Policymakers thus face a difficult challenge of balancing concern about current economic conditions with a meaningful response to our looming fiscal crisis. In thinking about that balance, they should keep five points in mind:

1. Don’t expect a rapid recovery. The recession does appear to be behind us, but the economy has much healing ahead of it.

2. Uncertainty has been holding the economy back. Uncertainty discourages investment and hiring and therefore undermines growth. The good news is that economic uncertainty has declined sharply over the past year, creating an environment more conducive to growth. The bad news, however, is that policy uncertainties are enormous. From expiring tax provisions, to uncertainty about the rules-of-the-road in the financial sector, to major policy initiatives on health insurance, climate change, etc., businesses and families are uncertain about the future policy environment. That discourages investment and hiring. Some of these uncertainties are unavoidable as Congress deals with important issues. But lawmakers should look for opportunities to reduce unnecessary policy uncertainty.

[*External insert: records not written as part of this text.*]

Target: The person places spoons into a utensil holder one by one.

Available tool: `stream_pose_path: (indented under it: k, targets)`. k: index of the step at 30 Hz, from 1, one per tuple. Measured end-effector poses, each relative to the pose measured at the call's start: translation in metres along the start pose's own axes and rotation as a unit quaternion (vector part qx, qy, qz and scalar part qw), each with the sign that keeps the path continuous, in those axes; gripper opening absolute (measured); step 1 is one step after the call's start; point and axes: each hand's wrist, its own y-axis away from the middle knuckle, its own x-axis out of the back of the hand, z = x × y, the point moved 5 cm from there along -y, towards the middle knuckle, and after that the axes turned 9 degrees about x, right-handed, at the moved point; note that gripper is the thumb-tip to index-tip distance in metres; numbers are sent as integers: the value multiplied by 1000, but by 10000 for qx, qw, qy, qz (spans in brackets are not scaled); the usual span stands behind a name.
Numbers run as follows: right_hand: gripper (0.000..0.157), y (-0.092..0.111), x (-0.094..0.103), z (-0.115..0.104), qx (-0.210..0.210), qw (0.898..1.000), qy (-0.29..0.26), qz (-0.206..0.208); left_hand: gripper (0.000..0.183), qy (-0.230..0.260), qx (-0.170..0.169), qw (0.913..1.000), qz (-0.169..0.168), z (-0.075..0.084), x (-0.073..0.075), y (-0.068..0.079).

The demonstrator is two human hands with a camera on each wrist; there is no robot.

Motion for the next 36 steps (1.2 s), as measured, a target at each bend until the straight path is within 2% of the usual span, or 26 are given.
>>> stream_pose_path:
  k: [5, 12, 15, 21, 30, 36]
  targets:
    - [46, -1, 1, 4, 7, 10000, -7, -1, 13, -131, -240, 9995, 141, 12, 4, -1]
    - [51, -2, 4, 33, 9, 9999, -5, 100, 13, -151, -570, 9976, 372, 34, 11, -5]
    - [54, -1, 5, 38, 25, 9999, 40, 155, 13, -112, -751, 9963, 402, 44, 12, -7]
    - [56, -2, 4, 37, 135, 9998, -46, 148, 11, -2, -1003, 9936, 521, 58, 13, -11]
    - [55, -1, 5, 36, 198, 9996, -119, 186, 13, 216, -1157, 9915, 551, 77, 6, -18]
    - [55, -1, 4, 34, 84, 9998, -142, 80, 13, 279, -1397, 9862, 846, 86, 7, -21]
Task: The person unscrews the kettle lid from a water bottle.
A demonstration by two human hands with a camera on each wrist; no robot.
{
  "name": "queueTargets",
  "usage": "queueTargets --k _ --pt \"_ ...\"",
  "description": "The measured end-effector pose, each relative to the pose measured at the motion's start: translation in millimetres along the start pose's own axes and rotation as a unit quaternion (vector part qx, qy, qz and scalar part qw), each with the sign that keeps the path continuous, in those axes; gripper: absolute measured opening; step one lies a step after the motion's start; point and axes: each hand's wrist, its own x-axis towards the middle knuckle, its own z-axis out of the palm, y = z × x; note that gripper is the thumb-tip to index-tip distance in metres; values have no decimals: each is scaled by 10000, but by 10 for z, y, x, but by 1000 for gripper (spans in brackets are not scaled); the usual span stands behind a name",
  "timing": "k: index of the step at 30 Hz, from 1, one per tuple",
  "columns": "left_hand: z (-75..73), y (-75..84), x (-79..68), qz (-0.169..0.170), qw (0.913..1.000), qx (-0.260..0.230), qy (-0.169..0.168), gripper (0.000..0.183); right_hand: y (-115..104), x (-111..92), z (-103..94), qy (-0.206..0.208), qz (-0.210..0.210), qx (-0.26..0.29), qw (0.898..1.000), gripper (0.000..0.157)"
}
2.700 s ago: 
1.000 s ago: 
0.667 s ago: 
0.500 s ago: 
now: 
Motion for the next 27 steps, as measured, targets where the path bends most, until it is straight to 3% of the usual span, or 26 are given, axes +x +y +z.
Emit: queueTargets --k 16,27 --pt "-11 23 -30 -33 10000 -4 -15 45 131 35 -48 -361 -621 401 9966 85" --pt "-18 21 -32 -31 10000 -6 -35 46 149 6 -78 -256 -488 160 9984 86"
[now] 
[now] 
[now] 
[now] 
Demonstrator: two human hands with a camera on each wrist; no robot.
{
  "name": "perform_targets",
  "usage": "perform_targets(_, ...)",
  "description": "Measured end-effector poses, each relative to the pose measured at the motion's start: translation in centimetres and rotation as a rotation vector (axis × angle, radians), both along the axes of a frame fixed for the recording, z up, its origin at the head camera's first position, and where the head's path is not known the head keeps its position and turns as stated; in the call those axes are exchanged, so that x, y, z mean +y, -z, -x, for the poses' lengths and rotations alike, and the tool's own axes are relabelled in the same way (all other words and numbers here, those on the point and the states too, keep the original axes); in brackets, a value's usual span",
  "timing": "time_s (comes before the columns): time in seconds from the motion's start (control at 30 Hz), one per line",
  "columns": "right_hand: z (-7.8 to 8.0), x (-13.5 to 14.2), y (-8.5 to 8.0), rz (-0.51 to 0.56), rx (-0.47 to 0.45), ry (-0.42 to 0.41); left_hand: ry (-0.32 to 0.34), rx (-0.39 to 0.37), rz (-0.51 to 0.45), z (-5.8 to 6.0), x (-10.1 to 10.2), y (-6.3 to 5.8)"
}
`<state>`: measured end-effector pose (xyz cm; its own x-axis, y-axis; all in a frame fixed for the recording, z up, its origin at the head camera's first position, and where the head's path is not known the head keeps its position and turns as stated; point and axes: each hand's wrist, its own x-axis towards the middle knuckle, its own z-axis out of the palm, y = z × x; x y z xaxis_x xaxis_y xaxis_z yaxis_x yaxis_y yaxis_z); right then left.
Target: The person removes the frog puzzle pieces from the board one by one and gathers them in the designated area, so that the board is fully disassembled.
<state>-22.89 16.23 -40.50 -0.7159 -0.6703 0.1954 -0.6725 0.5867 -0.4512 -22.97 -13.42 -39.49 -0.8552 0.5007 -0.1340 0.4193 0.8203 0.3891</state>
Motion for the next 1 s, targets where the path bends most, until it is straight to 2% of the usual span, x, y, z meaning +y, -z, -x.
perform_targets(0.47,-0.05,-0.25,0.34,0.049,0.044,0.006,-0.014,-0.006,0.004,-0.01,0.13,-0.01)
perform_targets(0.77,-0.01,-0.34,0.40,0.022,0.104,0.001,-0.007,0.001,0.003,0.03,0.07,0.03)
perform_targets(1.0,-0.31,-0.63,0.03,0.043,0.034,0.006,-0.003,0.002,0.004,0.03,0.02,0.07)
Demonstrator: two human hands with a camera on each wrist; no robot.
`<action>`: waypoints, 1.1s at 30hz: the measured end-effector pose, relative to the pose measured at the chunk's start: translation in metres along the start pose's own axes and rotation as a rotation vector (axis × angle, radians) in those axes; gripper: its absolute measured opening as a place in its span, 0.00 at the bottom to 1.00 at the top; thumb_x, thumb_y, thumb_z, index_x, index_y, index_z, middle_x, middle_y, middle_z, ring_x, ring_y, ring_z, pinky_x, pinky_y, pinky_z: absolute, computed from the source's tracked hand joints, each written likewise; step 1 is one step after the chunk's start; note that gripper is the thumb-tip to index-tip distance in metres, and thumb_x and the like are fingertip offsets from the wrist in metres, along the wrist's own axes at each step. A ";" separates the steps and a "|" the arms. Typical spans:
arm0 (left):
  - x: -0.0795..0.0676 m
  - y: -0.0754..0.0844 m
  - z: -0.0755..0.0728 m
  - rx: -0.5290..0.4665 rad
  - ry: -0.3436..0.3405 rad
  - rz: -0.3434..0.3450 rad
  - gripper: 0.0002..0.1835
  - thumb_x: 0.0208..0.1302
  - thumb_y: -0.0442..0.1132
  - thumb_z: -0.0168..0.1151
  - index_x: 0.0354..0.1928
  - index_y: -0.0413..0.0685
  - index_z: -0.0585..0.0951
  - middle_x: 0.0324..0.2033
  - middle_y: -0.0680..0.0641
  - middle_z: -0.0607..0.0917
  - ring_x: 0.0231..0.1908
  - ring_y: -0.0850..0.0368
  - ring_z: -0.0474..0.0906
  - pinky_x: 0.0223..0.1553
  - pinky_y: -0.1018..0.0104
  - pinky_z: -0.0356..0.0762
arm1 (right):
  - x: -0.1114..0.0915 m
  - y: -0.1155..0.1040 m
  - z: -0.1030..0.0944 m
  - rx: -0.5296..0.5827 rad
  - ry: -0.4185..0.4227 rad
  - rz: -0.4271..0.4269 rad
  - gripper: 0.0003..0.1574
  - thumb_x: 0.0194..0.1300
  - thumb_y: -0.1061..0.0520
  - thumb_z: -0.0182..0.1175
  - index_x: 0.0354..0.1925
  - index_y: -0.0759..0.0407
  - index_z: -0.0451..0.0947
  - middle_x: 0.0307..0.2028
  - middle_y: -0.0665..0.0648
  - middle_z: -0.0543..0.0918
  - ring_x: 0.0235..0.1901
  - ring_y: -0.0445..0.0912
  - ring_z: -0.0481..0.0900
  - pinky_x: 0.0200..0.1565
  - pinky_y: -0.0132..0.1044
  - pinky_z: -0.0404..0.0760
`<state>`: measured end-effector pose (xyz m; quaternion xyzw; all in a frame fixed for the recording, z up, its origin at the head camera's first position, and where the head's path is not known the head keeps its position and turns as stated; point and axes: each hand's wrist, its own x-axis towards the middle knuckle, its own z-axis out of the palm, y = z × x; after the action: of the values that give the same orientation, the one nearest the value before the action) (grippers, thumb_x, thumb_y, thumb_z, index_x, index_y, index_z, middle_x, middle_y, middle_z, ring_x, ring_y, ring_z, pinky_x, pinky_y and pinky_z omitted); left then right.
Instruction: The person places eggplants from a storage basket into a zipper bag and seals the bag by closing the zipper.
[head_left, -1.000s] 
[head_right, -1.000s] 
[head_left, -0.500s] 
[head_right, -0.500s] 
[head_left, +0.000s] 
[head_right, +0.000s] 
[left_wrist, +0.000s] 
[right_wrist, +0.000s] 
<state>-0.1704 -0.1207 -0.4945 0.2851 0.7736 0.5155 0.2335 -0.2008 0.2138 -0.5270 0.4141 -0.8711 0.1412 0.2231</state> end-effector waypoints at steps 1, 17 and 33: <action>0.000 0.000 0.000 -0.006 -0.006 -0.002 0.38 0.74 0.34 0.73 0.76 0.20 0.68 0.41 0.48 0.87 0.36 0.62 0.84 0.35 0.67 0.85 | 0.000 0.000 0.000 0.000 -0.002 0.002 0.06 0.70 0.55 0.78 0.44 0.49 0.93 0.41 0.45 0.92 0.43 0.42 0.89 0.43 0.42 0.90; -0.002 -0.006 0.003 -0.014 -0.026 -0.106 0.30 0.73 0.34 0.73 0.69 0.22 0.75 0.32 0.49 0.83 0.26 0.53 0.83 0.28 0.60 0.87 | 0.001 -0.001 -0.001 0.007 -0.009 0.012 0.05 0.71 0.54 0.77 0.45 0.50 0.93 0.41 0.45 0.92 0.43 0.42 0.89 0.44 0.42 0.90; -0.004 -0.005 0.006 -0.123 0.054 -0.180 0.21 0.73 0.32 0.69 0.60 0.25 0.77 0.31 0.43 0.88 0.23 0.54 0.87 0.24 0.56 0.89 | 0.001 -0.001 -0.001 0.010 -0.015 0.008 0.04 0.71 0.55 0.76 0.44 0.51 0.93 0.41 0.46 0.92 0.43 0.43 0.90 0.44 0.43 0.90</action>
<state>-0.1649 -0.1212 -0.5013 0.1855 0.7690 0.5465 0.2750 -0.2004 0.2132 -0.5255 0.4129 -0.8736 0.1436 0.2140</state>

3. Persistent deficits and rising debts pose a serious risk to long-term economic growth. Concerns about the near-term economic outlook should not deter Congress from taking steps to strengthen our fiscal position over the next decade. Although major steps toward fiscal consolidation should not take effect in 2010 and 2011, Congress should begin to plan now for deficit reduction and debt stabilization in later years. That plan should include clear goals (e.g., a target trajectory for the debt-to-GDP ratio) and credible means for achieving them. President Obama outlined some steps in this direction in his budget, but I believe they fall far short of what is required. Under his official budget the debt would grow faster than the economy in every single year. That’s unacceptable.

The President has proposed that a fiscal commission be tasked with stabilizing the debt-to-GDP in 2015 and beyond. That proposal is worth serious consideration. However, I believe any commission should have a more ambitious goal–e.g., reducing the debt-to-GDP ratio to 60% by the end of the budget window. In addition, I wonder whether a commission created by executive order will have sufficient political legitimacy and power to have much effect.

4. A credible plan to reduce future deficits would help keep long-term interest rates low, thus strengthening the current recovery.

5. In the long-term, bringing our deficits under control will require both spending restraint and increased revenues. Spending restraint should receive greater emphasis both because spending is the primary driver of our long-run budget imbalances and because higher government spending may slow economic growth. Given the government’s existing commitments, however, it is unlikely that spending restraint alone can put our nation on a sustainable fiscal trajectory. As policymakers consider how to finance a larger government, they should therefore give special attention to making our tax system more efficient. That means thinking about ways to tax consumption rather than income, ways to broaden the tax base rather than increase rates, and, ways to tax undesirable things like pollution rather than desirable things like working, saving, and investing.